=== Try it ===
A word-for-word copy of the data, pictures excluded, is what this task asks for.

=== Data ===
####################

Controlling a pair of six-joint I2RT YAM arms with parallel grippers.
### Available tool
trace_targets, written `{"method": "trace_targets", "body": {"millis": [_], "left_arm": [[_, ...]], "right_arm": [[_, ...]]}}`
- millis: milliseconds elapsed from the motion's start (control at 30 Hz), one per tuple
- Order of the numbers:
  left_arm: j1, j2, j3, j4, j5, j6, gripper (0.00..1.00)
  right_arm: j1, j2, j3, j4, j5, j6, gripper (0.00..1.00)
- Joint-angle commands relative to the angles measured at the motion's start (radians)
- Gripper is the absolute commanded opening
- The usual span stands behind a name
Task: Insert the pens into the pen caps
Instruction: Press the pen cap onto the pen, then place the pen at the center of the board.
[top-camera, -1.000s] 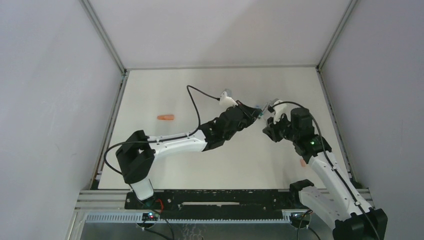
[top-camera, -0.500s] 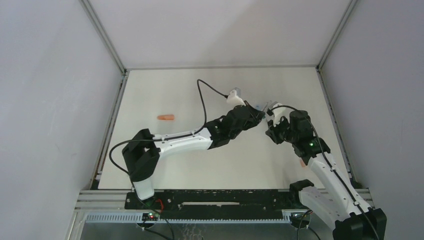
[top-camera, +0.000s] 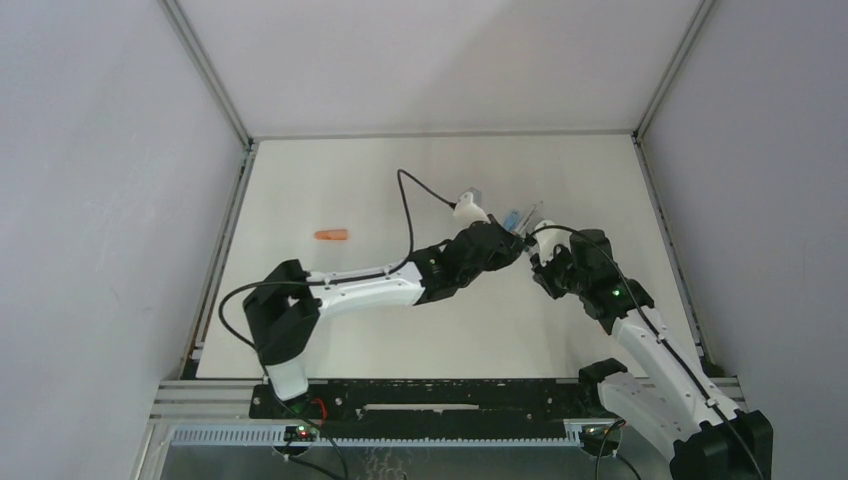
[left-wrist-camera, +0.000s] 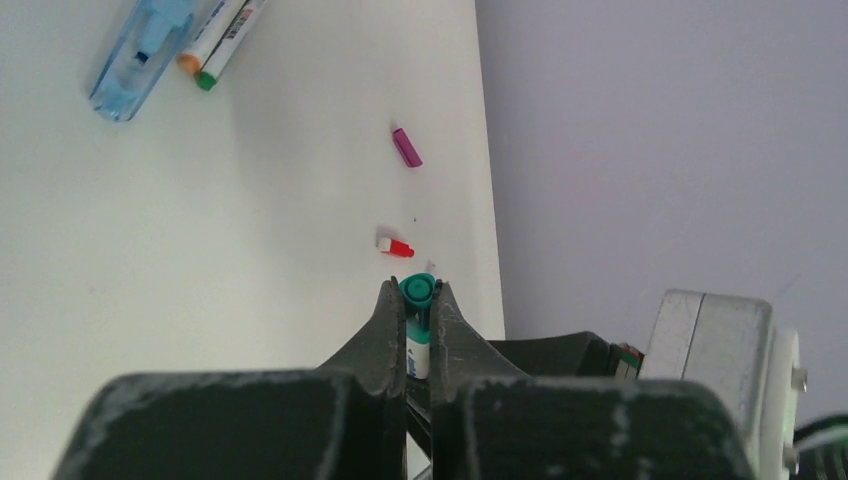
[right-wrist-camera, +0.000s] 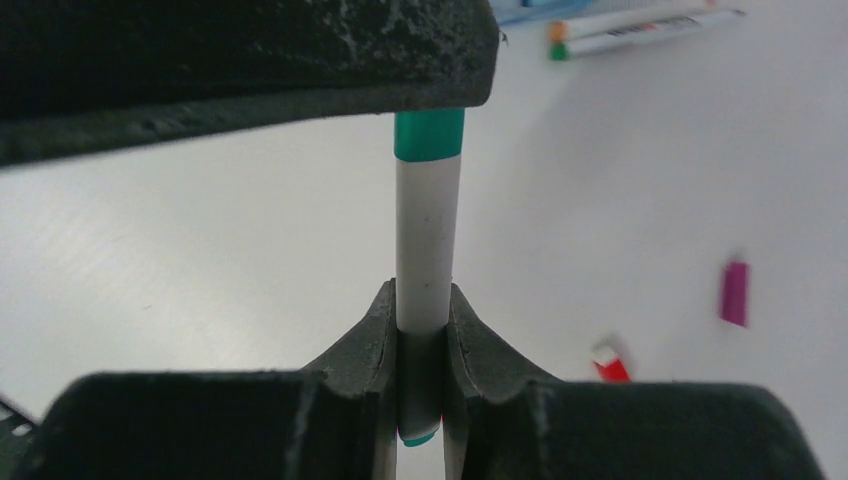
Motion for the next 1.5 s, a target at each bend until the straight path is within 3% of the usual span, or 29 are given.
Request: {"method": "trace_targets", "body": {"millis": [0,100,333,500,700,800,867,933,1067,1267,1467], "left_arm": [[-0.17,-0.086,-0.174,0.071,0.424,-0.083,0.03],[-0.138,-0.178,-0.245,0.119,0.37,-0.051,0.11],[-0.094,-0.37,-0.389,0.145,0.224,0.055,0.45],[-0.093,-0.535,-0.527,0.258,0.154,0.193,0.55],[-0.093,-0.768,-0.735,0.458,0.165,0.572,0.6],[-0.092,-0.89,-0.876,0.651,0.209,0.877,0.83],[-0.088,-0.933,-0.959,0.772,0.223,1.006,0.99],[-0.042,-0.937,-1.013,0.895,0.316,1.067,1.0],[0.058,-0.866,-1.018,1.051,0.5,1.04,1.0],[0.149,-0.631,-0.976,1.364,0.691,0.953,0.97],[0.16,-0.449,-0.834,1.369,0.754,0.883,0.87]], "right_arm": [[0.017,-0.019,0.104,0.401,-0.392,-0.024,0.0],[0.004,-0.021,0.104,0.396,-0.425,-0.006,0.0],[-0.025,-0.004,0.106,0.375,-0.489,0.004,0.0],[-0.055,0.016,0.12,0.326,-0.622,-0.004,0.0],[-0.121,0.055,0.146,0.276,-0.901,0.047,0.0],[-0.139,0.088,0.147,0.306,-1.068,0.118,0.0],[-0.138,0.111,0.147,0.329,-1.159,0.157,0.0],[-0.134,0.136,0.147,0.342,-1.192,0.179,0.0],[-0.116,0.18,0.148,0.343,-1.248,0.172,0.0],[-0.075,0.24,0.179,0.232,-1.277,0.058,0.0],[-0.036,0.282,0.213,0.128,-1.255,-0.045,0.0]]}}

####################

=== Response area ===
Controlling a pair of six-joint I2RT YAM arms with parallel grippers.
### Available tool
trace_targets, written `{"method": "trace_targets", "body": {"millis": [_], "left_arm": [[_, ...]], "right_arm": [[_, ...]]}}`
- millis: milliseconds elapsed from the motion's start (control at 30 Hz), one per tuple
- Order of the numbers:
  left_arm: j1, j2, j3, j4, j5, j6, gripper (0.00..1.00)
  right_arm: j1, j2, j3, j4, j5, j6, gripper (0.00..1.00)
- Joint-angle commands relative to the angles measured at the motion's start (radians)
- Gripper is the absolute commanded opening
- The usual span stands behind a name
Task: Insert the pens into the pen caps
Instruction: Press the pen cap onto the pen, then place the pen at the center of the board.
[top-camera, -1.000s] 
[top-camera, -0.500s] 
[top-camera, +0.000s] 
[left-wrist-camera, +0.000s] 
[right-wrist-camera, +0.000s] 
Motion for the next 1.5 s, a target at each bend until the straight path is within 3% of the usual span, or 29 are given.
Request: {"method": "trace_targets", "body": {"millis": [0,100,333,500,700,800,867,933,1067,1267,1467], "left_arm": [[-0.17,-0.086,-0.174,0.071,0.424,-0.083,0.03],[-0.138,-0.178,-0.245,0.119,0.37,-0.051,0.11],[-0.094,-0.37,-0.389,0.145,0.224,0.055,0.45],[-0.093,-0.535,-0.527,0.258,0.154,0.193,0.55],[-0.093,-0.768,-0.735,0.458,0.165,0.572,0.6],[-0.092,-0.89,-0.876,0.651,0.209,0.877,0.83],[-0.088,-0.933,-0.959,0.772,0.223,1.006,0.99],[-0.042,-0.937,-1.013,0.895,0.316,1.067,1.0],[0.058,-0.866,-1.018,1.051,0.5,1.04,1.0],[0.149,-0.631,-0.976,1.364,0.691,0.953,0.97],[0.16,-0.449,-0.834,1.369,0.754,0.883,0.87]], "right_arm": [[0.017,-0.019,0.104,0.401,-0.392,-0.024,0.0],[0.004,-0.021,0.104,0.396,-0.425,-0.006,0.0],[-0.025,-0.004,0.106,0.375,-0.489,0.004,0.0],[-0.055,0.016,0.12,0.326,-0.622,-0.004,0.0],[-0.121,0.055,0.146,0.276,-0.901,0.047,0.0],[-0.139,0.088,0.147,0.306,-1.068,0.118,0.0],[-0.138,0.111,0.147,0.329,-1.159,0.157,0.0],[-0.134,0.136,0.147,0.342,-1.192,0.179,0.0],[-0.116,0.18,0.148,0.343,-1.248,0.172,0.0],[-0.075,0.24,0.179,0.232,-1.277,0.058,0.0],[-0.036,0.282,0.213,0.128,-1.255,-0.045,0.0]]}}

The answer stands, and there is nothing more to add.